- What the task asks
Return exactly those lines of the material below that fall between the line holding "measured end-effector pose" and the line holding "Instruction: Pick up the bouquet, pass", inclusive.

- Given data
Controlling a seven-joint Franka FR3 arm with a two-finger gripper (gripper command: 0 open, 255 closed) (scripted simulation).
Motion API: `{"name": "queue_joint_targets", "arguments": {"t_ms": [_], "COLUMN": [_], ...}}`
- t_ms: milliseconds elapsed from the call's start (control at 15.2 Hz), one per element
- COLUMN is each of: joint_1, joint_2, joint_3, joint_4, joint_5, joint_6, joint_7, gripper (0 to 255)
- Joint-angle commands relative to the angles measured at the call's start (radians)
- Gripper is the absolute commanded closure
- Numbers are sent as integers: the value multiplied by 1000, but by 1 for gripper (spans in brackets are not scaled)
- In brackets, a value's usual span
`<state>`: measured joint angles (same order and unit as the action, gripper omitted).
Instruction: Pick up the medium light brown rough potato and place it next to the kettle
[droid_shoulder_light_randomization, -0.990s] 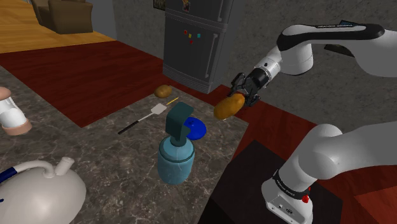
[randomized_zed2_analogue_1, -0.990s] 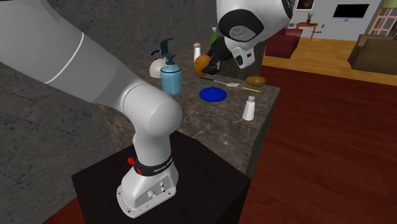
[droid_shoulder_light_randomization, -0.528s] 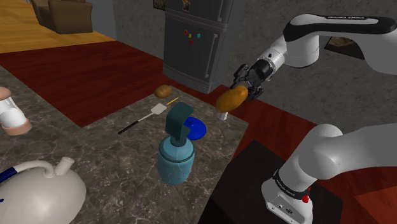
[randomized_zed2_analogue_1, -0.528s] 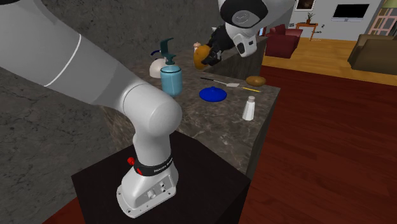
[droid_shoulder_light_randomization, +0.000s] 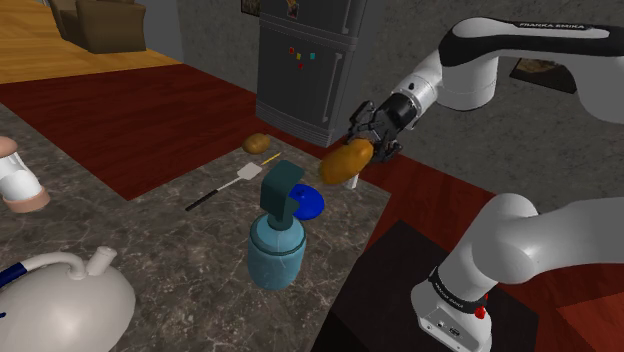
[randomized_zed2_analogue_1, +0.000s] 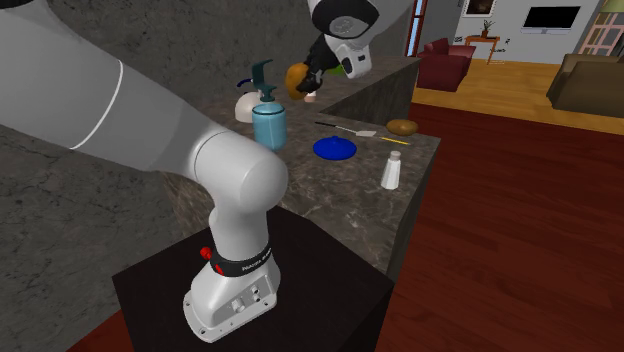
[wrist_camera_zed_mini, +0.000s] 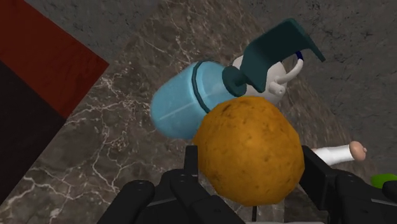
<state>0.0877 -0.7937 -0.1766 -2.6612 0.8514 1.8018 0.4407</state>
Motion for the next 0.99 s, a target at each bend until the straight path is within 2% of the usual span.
{"name": "queue_joint_targets", "arguments": {"t_ms": [0, 462, 924], "joint_1": [25, 131, 212], "joint_2": [-16, 22, 146], "joint_3": [55, 252, 441], "joint_4": [-18, -13, 72], "joint_5": [50, 231, 385], "joint_6": [44, 220, 402], "joint_7": [31, 109, 166], "gripper": [255, 255, 255]}}
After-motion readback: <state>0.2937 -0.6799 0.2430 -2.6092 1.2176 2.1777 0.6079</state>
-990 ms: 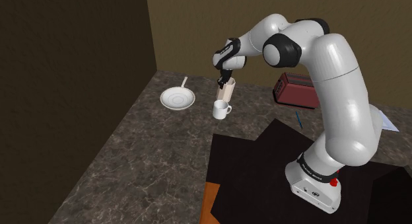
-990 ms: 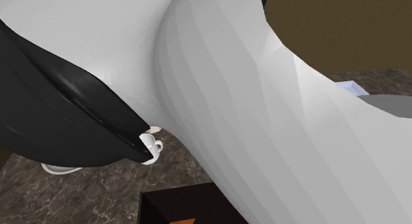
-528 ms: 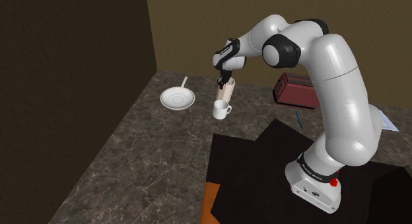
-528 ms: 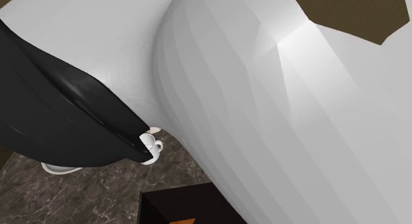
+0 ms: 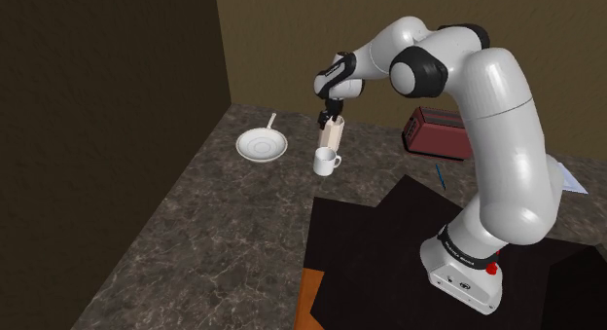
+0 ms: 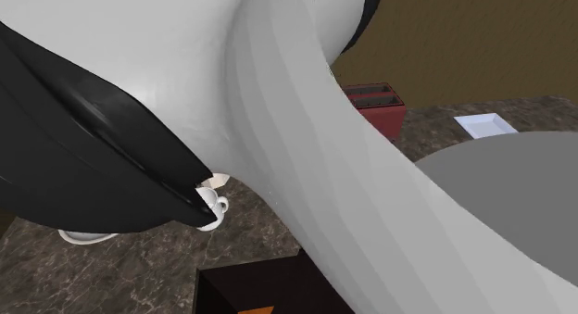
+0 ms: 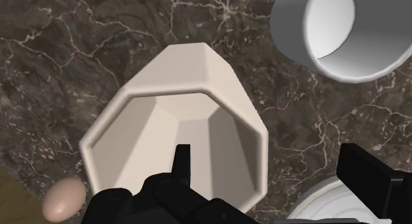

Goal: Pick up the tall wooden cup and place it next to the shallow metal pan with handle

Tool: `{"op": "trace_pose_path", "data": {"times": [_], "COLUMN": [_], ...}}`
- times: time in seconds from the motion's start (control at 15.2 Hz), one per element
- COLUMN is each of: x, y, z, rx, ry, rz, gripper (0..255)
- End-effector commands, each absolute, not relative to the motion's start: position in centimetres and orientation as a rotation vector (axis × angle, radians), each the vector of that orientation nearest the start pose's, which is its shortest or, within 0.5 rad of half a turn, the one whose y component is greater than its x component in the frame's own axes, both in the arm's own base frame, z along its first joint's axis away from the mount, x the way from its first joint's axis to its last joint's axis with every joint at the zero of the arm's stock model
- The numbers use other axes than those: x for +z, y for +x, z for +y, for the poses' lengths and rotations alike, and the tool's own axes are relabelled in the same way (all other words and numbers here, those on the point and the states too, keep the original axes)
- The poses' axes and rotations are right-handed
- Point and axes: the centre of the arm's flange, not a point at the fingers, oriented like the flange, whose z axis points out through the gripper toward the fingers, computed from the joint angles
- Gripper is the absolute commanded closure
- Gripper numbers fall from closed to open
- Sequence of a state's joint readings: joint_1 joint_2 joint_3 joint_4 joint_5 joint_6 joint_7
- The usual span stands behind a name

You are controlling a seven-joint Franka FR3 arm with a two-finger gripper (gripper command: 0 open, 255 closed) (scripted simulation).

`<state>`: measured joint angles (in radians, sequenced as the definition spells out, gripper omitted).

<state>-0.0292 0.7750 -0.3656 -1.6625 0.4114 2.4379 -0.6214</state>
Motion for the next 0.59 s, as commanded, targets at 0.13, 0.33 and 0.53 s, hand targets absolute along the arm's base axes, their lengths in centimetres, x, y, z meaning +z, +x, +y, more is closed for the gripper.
{"op": "trace_pose_path", "data": {"times": [0.13,0.33,0.53], "x": [21.6,21.6,21.6], "y": [64.2,64.2,64.2], "z": [-23.5,-23.5,-23.5], "rx": [-0.117,-0.117,-0.117], "ry": [-3.153,-3.153,-3.153], "rz": [-0.037,-0.037,-0.037], "gripper": [0,0,0]}}
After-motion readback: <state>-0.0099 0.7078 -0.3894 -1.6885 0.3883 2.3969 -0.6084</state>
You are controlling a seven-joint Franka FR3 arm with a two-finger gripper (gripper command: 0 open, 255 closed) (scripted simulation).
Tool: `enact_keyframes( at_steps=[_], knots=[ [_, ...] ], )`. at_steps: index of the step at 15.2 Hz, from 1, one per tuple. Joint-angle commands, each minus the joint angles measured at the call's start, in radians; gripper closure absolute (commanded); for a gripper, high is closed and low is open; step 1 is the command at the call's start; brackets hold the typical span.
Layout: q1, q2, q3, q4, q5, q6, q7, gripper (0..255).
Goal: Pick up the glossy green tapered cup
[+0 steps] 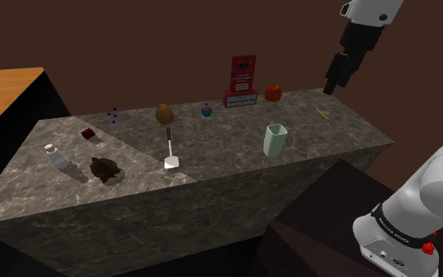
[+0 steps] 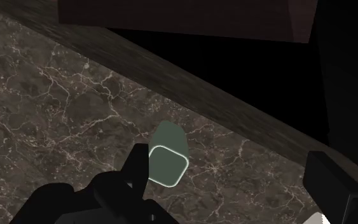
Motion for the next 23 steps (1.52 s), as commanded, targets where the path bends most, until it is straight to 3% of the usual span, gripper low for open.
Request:
enact_keyframes(
  at_steps=[1, 12, 23],
  knots=[
    [0.000, 0.000, 0.000, 0.000, 0.000, 0.000, 0.000, 0],
    [0.011, 0.323, 0.023, -0.080, -0.028, 0.362, -0.031, 0],
    [0.011, 0.754, 0.040, 0.008, -0.085, 0.666, -0.029, 0]
  ],
)
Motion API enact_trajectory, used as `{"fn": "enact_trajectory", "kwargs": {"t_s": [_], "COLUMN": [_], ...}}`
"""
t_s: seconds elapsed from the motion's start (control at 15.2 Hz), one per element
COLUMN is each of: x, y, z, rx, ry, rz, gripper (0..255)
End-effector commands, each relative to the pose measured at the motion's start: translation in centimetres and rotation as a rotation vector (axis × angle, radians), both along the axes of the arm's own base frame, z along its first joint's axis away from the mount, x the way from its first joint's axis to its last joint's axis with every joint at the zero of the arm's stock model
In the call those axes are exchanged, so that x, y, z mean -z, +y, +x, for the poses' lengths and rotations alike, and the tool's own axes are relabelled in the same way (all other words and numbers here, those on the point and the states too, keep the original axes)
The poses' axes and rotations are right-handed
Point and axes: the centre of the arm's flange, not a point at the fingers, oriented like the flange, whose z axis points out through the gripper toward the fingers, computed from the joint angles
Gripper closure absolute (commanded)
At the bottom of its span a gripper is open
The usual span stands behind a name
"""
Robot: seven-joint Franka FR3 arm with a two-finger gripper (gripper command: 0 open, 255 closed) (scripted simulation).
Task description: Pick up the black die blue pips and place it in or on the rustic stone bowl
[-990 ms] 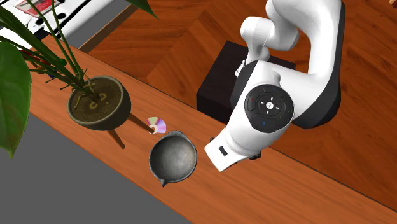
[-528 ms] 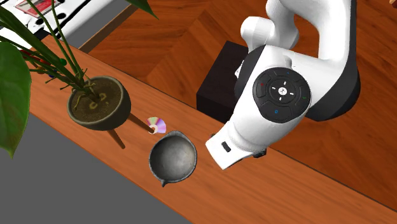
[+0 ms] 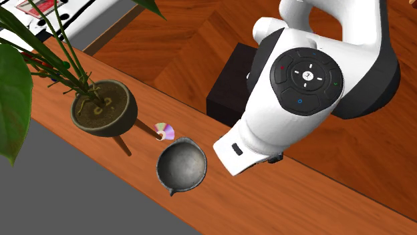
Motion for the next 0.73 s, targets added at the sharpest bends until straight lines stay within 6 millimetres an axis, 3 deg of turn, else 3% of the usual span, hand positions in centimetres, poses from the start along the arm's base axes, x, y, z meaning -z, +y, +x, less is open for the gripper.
{"fn": "enact_trajectory", "kwargs": {"t_s": [0.0, 0.66], "x": [-0.2, 0.0], "y": [-1.8, -13.6], "z": [0.8, 6.8], "rx": [0.0, 0.0], "ry": [0.0, 0.0], "rz": [0.0, 0.0], "gripper": [255, 255]}}
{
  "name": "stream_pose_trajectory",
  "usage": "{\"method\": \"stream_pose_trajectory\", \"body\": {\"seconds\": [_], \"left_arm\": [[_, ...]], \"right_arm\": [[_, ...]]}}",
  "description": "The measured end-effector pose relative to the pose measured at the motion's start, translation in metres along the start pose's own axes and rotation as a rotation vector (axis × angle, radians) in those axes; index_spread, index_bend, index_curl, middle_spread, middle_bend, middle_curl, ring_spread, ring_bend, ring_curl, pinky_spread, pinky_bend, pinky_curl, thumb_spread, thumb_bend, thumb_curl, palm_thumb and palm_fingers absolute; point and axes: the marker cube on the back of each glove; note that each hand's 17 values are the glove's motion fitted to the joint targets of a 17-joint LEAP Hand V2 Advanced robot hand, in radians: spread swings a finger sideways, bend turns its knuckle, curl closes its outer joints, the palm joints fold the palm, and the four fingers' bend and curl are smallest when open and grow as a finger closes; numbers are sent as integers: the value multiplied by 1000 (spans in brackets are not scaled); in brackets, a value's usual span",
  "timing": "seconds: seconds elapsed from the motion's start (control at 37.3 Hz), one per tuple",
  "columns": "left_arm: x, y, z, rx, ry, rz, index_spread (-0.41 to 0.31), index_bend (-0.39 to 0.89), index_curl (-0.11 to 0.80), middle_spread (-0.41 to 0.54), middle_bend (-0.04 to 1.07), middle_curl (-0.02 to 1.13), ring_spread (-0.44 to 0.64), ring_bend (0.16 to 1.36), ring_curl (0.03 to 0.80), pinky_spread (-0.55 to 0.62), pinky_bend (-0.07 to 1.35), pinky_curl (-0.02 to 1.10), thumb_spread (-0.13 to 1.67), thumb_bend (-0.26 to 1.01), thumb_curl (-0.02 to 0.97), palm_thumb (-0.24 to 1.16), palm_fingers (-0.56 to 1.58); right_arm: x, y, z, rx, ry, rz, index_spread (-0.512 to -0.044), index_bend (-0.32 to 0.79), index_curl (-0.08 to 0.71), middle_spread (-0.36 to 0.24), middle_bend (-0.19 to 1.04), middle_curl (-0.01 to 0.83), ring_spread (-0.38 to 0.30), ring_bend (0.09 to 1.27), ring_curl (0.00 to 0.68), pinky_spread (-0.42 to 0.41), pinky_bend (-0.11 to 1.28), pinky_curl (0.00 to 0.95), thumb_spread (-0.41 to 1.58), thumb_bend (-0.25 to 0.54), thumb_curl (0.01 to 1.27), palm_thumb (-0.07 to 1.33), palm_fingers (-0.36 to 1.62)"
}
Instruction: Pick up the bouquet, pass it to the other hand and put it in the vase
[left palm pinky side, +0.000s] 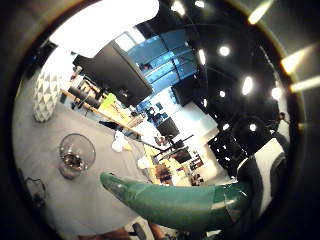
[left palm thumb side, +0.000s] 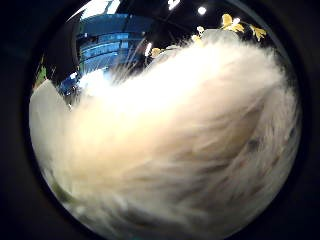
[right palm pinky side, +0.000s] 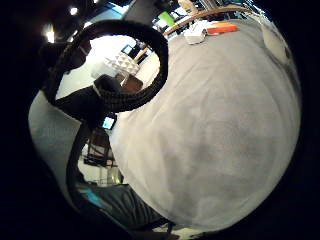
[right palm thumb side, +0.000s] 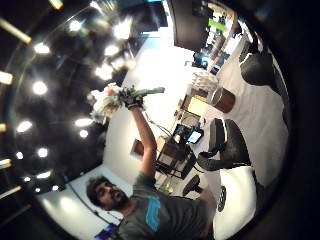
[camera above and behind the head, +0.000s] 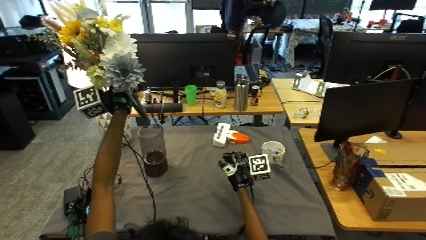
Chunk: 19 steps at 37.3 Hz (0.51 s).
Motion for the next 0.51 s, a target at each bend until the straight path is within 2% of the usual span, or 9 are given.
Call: {"method": "stream_pose_trajectory", "body": {"seconds": [0.05, 0.16, 0.35, 0.51], "left_arm": [[11, 0, 5, 36, 43, -10, -389, 654, 599, -393, 897, 687, -372, 998, 537, -422, 713, 507, 950, -33, 391, 562, 1381], [-3, -12, -3, 69, 58, -50, -388, 655, 601, -393, 897, 688, -372, 1000, 536, -421, 716, 506, 949, -31, 392, 560, 1380], [-71, -40, -17, 107, 10, -80, -387, 655, 605, -394, 897, 689, -370, 998, 535, -420, 719, 503, 945, -32, 393, 552, 1378], [-126, -48, -15, 113, -20, -158, -387, 654, 607, -394, 898, 690, -365, 995, 533, -425, 718, 498, 939, -31, 394, 548, 1378]], "right_arm": [[3, 1, -2, 4, -19, 12, -278, 132, 380, -106, 303, 442, -41, 416, 362, 193, 553, 380, 938, -21, 586, 970, 921], [2, 5, -10, 10, -22, 22, -278, 129, 371, -105, 285, 438, -37, 399, 362, 213, 531, 372, 947, -21, 580, 969, 929], [16, 6, -25, 29, 27, 46, -277, 128, 360, -104, 261, 437, -27, 366, 362, 240, 506, 365, 957, -22, 568, 965, 935], [17, 10, -31, 30, 67, 65, -277, 133, 356, -96, 237, 435, -12, 327, 360, 255, 487, 363, 968, -20, 560, 964, 909]]}}
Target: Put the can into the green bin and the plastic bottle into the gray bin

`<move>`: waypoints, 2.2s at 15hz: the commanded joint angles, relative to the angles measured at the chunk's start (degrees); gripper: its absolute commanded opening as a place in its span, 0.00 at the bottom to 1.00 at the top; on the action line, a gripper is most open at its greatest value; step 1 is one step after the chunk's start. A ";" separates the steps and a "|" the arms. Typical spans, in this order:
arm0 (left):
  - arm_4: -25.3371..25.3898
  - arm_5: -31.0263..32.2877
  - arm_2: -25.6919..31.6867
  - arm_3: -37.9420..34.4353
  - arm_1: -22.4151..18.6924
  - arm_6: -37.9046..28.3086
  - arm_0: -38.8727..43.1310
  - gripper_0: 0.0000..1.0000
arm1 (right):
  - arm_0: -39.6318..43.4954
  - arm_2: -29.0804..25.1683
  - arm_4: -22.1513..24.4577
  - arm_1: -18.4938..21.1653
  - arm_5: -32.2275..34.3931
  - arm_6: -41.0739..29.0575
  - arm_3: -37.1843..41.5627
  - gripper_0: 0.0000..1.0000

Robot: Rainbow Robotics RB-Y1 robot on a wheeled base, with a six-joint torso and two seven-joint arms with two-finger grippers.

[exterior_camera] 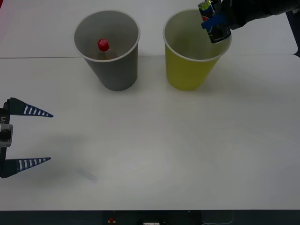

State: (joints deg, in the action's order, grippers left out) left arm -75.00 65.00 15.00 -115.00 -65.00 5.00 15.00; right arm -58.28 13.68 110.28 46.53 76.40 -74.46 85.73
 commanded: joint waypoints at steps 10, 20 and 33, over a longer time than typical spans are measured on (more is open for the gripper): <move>0.00 0.00 0.00 0.00 0.00 0.00 0.00 1.00 | -1.40 1.79 0.55 -0.65 -4.25 5.99 -4.26 1.00; 0.00 0.00 0.00 0.00 0.00 0.00 0.00 1.00 | 3.08 1.09 -8.68 4.27 -4.51 11.18 3.47 1.00; 0.00 0.00 0.00 0.00 0.00 0.00 0.00 1.00 | 21.54 -5.33 -16.50 13.41 -9.08 18.48 23.87 1.00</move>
State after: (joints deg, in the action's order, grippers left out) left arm -75.00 65.00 15.00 -115.00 -65.00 5.00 15.00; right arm -38.18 8.87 93.78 59.42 67.58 -56.33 108.31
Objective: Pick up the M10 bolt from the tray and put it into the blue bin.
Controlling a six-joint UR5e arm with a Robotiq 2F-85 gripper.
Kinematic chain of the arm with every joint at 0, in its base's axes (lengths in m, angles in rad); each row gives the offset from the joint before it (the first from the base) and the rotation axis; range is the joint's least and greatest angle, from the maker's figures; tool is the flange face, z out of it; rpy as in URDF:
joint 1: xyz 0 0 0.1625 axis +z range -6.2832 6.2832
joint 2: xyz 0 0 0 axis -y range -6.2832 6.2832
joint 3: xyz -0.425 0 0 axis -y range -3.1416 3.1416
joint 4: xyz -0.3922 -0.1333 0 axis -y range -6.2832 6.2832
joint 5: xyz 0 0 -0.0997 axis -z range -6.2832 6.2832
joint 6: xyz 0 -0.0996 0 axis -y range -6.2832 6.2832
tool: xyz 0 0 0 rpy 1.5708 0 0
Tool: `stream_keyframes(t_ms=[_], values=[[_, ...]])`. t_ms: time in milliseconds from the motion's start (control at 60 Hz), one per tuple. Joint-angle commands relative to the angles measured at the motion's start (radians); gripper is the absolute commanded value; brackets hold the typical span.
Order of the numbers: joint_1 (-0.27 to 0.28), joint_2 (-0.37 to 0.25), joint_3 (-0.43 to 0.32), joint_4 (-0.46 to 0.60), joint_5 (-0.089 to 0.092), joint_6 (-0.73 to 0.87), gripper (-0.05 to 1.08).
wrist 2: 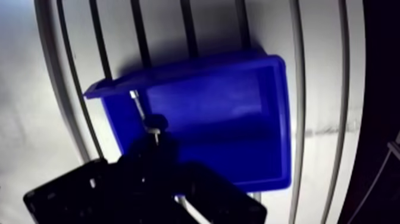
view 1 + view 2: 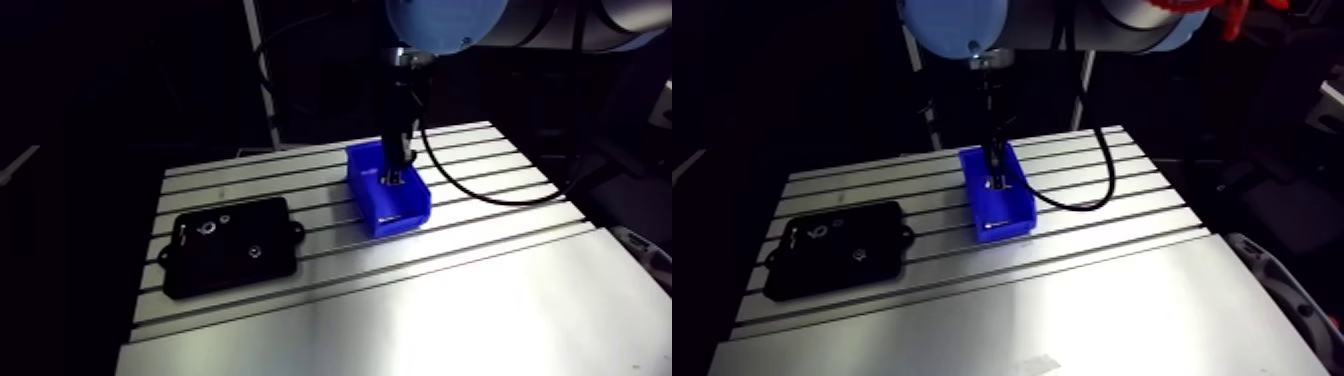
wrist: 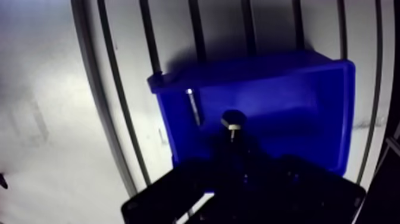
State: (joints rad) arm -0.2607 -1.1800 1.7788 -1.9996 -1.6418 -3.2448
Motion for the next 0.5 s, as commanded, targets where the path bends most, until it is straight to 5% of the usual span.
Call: stream_keyframes(t_ms=[17,500], values=[[-0.001,0.045,0.001,-0.026,0.001,0.013,1.06],[0.000,0.063,-0.002,-0.027,-0.005,0.054,0.94]])
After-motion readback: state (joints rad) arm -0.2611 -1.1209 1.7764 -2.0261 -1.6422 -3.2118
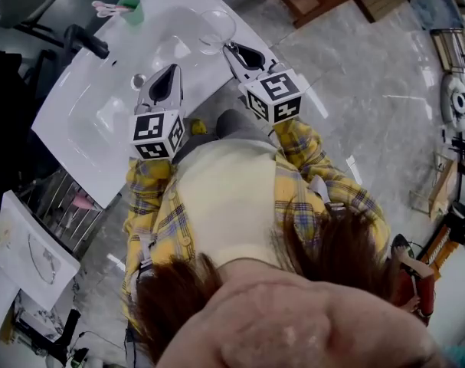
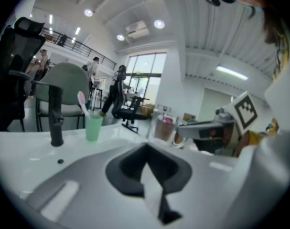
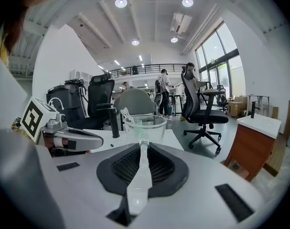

- Result of the exercise
  "description": "The measured end-effector pose relative to the pose measured at the motion's start, translation in metres along the start pose's own axes and rotation as a rotation vector (axis × angle, radians) in those axes; index_spread, index_bend, index_curl, middle_spread, middle_bend, middle_curl, ring_spread, ring_bend, ring_curl, pinky_spread, pinky_bend, pinky_curl, thumb_spread, thumb_bend, thumb_curl, palm_thumb and palm_fingers absolute; point and axes: the marker cube on the back of each glove; note that each hand's 17 values are the glove's motion fitted to the joint targets of a 17-joint LEAP Hand V2 Advanced robot hand, in radians: spread swings a finger sideways, bend turns its knuckle, curl closes its outer joints, the palm joints fold the palm, and the four fingers' bend and curl are smallest when open and grow as a finger closes; numbers are sent as integers: the value multiplied by 1000 (spans in brackets are not scaled); in brackets, a value's usual span",
  "timing": "seconds: seconds elapsed from the motion's start (control at 37.3 Hz), one per tuple",
  "columns": "left_arm: x, y, z, rx, ry, rz, index_spread (-0.41 to 0.31), index_bend (-0.39 to 0.89), index_curl (-0.11 to 0.80), middle_spread (-0.41 to 0.54), middle_bend (-0.04 to 1.07), middle_curl (-0.02 to 1.13), ring_spread (-0.44 to 0.64), ring_bend (0.16 to 1.36), ring_curl (0.03 to 0.80), pinky_spread (-0.55 to 0.62), pinky_bend (-0.07 to 1.35), pinky_curl (-0.02 to 1.10), thumb_spread (-0.13 to 1.67), thumb_bend (-0.26 to 1.01), thumb_curl (-0.02 to 0.97), palm_thumb (-0.24 to 1.16), palm_fingers (-0.56 to 1.58); right_arm: x, y, z, rx, ry, rz, index_spread (-0.512 to -0.044), index_bend (-0.32 to 0.79), index_curl (-0.08 to 0.71), middle_spread (-0.36 to 0.24), middle_bend (-0.19 to 1.04), middle_curl (-0.01 to 0.83), ring_spread (-0.38 to 0.30), ring_bend (0.09 to 1.27), ring_curl (0.00 to 0.68), pinky_spread (-0.42 to 0.41), pinky_bend (-0.11 to 1.28), pinky_curl (0.00 to 0.95), thumb_spread (-0.41 to 1.58), thumb_bend (-0.25 to 0.54), thumb_curl (0.01 to 1.27), palm_thumb (-0.07 to 1.33), palm_fingers (-0.36 to 1.62)"
}
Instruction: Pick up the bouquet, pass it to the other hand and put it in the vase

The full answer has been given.